The Nes Dev wiki linked says it's not known which encoding convention Family BASIC uses. But that's the low-level format. Basically magnetic media will have a low-level format relating to encoding digital data into audio, and a high-level byte-oriented format encoding information about the file's data and the data itself. The low-level format is the tape equivalent of GCR and MFM used on floppy disks whereas the high-level format is comparable to an OS's directory structure and file formats.

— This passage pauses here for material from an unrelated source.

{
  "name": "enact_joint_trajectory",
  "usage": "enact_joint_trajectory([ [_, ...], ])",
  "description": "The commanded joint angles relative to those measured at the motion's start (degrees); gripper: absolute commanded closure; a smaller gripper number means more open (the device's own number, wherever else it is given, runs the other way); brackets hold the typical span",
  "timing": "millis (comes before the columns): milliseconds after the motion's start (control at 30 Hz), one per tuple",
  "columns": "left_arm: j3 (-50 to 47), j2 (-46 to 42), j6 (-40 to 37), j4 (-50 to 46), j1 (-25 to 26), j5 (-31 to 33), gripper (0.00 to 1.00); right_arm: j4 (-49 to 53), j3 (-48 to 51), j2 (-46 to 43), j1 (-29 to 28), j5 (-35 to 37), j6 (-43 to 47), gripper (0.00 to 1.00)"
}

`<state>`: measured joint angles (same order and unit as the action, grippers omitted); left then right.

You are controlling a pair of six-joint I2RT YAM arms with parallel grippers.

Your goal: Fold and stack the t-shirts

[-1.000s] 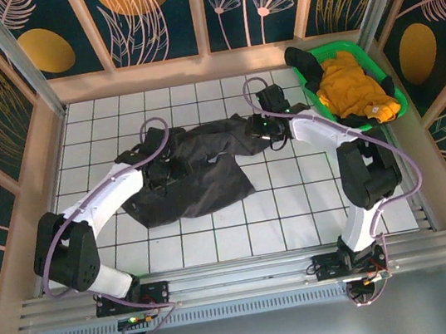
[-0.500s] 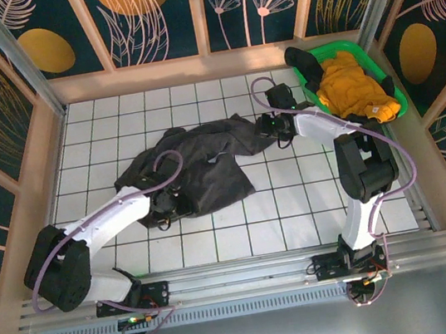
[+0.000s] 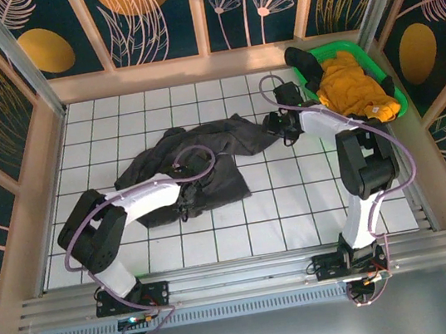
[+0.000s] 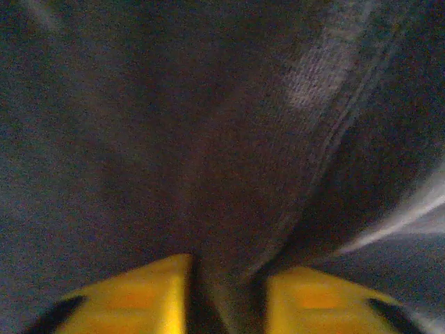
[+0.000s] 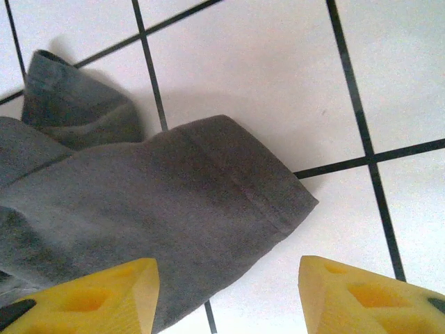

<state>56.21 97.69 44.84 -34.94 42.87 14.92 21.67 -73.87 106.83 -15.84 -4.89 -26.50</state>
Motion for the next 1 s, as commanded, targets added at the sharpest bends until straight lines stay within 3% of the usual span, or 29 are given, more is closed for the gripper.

I was asking about both but actually I was most interested in the high-level format. It turns out that the same Nes Dev wiki actually has this link that includes that info, but in Japanese. Google Translate does well with it though:

 Similar to Sharp's MZ and X1, the PWM method is used for soft timing.
 The tape format is also quite close to MZ and X1.

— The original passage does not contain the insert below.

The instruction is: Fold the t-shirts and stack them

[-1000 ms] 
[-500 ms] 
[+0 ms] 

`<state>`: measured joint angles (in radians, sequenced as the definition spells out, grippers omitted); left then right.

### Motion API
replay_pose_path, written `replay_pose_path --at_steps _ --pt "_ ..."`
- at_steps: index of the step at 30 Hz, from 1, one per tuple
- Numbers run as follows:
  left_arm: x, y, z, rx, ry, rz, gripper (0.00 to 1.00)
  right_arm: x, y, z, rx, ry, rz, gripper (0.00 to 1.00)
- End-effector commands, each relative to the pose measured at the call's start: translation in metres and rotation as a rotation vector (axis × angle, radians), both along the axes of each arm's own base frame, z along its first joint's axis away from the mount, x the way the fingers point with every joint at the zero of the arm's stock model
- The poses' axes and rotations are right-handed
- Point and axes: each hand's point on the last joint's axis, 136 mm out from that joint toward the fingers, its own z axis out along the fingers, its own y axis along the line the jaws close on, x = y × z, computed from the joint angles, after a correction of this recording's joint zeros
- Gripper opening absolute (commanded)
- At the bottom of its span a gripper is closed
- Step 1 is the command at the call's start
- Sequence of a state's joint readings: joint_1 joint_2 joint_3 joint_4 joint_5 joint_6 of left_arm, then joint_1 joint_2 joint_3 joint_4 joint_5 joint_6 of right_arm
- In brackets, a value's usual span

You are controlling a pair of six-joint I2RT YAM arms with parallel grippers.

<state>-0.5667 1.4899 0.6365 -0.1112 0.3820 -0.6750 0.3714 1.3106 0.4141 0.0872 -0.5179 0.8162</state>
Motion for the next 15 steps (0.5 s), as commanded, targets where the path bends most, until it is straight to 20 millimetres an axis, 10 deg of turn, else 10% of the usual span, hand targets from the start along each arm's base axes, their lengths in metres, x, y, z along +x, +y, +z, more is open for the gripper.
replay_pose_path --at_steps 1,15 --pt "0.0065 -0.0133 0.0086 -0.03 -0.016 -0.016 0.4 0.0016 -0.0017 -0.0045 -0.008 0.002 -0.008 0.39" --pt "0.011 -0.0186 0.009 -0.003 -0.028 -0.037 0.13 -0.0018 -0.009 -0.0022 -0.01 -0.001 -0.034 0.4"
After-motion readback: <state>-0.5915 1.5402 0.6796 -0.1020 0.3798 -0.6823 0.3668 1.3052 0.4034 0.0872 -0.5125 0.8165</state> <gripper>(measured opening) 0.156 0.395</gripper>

 BASIC itself can only save and load BASIC programs.
 If you want to save and load the binary file, you need to create your own program.
 
   Information block (FCB)
    "0" * 20000
    Tape mark ("1" * 40 + "0" * 40)
    "1"
    Information 128 bytes
    Checksum 2 bytes
    "1"
 
  Data block
    "0" * 20000
    Tape mark ("1" * 20 + "0" * 20)
    "1"
    Data block
    Checksum 2 bytes
    "1"
 
   Contents of 1-byte data
      "1", d7, d6, d5, d4, d3, d2, d1, d0
 
   Information block
      Attribute 1 byte ($ 02 = BASIC, $ 03 = BG-GRAPHIC)

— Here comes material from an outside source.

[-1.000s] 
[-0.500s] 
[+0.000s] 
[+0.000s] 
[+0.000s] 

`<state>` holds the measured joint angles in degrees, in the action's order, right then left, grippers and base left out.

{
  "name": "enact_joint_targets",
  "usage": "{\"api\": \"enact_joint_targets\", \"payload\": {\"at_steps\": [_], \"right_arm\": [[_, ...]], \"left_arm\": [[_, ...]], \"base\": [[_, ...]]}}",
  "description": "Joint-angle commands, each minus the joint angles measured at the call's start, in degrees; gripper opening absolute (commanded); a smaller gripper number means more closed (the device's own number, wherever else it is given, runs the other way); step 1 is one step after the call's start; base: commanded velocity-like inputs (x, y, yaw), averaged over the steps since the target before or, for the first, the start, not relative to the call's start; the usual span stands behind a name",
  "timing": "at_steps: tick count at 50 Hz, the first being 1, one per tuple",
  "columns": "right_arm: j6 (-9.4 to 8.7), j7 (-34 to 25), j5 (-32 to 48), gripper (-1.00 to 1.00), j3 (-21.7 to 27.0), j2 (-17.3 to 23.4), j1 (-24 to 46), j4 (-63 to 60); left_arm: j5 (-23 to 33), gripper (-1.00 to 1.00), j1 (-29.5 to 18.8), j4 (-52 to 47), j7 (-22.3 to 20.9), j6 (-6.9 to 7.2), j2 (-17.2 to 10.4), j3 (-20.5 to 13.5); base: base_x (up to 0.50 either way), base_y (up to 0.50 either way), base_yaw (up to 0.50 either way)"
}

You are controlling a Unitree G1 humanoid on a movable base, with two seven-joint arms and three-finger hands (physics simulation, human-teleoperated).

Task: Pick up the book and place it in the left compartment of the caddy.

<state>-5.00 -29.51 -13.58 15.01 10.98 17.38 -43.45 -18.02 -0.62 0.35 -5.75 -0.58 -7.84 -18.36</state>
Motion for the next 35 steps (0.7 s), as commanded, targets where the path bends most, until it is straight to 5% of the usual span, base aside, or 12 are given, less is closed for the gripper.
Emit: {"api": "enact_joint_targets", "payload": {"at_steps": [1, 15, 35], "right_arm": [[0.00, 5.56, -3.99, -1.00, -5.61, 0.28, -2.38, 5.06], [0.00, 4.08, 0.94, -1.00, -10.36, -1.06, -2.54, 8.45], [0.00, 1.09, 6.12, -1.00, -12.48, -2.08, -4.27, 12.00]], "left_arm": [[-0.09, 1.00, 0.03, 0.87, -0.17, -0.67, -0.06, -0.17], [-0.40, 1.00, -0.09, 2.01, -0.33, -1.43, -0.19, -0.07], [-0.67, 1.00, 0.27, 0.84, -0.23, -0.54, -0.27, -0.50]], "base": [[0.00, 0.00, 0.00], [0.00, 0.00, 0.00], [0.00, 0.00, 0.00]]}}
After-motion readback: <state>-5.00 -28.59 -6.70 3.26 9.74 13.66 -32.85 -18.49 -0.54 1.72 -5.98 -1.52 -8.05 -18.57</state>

      File name 16 bytes 16 characters or less End mark $ 00 at the end
      Spare 1 byte $ 00
      2 bytes long
      Load address 2 bytes
      Execution address 2 bytes
      104 bytes free
 
 (Note) The checksum is not simply the sum of data, but
    It is the number of "1" in the content of each bit of 1-byte data.
    If the data is $ FF, it will be +8, if it is $ C0, it will be +2, and if it is $ 00, it will be +0.
 
    BG-GRAPHIC data
    Save the data transferred from the contents of BG2 to CPU $ 0700- $ 07FFH in 4 divisions
    Data to be transferred to BG2 is loaded into CPU $ 0700- $ 07FFH in 4 divisions and transferred to PPU.

Notes:

  • PWM is "pulse width modulation".
  • It says BASIC itself can only save and load BASIC programs, but the information block contains a type field which differentiates between two file types: BASIC or "BG-GRAPHIC".
  • The information block contains load address and execute address fields, but those would only make sense for machine code files.